Prior to his Bat Out of Hell success, Aday was cast in the original LA stage production of “The Rocky Horror Show.” He made an indelible impression as motorcyclist Eddie in the 1975 “Picture Show” movie version of Rocky Horror.

Among his early TV connections was singing the horny teen anthem “Paradise by the Dashboard Light” with Ellen Foley, who co-starred on the second season of NBC’s Night Court. He was also a musical guest — twice — on Saturday Night Live (1978, 1981).

Aday kept making film and TV appearances. He played “Tiny” in “Wayne’s World” (1992). He’s in David Fincher’s 1999 feature “Fight Club” and can be heard in the “Chef Aid” episode of South Park, where he claims to have started out as the artist “Couscous.” (Chef fixes him up with a plate of meat loaf — leading to his name change.) He appeared as Jack Black’s father in the 2006 movie “Tenacious D in the Pick of Destiny.”

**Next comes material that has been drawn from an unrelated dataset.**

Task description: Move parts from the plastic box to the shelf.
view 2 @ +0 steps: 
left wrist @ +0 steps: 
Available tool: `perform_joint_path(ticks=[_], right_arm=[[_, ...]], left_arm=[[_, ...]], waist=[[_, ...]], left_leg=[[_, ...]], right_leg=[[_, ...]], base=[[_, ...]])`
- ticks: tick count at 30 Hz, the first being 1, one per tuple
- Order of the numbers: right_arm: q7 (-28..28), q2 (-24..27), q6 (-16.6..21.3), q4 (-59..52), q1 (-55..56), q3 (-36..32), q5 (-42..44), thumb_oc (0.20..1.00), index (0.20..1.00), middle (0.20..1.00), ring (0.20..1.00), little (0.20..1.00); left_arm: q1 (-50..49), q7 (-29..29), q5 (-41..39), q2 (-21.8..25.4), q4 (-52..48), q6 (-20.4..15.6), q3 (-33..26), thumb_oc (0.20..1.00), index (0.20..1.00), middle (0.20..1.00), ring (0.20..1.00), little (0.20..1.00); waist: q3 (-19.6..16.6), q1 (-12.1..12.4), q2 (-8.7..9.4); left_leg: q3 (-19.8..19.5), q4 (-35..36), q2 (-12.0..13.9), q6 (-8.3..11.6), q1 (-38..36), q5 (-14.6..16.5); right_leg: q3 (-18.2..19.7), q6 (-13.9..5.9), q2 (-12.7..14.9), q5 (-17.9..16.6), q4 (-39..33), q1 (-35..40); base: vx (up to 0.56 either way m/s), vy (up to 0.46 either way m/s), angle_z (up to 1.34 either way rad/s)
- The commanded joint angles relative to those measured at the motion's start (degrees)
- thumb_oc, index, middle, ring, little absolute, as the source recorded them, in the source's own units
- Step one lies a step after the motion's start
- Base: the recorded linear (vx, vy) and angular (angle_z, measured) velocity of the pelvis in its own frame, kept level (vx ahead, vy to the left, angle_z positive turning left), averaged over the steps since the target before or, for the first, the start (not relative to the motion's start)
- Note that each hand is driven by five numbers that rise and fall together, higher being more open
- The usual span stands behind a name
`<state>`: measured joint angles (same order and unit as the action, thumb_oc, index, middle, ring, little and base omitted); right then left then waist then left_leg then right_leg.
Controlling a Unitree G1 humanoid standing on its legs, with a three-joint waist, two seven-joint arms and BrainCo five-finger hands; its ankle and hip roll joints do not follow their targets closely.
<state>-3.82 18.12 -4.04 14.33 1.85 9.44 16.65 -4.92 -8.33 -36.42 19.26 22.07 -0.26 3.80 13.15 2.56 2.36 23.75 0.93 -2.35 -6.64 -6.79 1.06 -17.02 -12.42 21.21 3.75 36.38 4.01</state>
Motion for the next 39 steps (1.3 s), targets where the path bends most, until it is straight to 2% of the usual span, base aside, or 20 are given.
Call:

Roles on House, Monk, Glee and Elementary followed. He even tangled with Gary Busey and got fired by Donald Trump on The Apprentice (2011).

Still vivid is the memory of seeing him in 2016 as part of a pop-up street performance outside the Coliseum on St. Martin’s Lane in London while promoting “Bat Out of Hell: The Musical.” A gigantic flatbed truck filled with amps, instruments and other concert gear provided the stage and a crowd wandering the West End theatre district provided the audience.

While the stage show cast performed three songs, most in the crowd came to see Meat Loaf. The crafty promoters had alerted a few local British Harley-Davidson clubs that he would be there. More than 60 bikers responded with their Harley’s polished and ready to roar. Aday came out to a loud hail from the Harleys — and a moment of Triumph.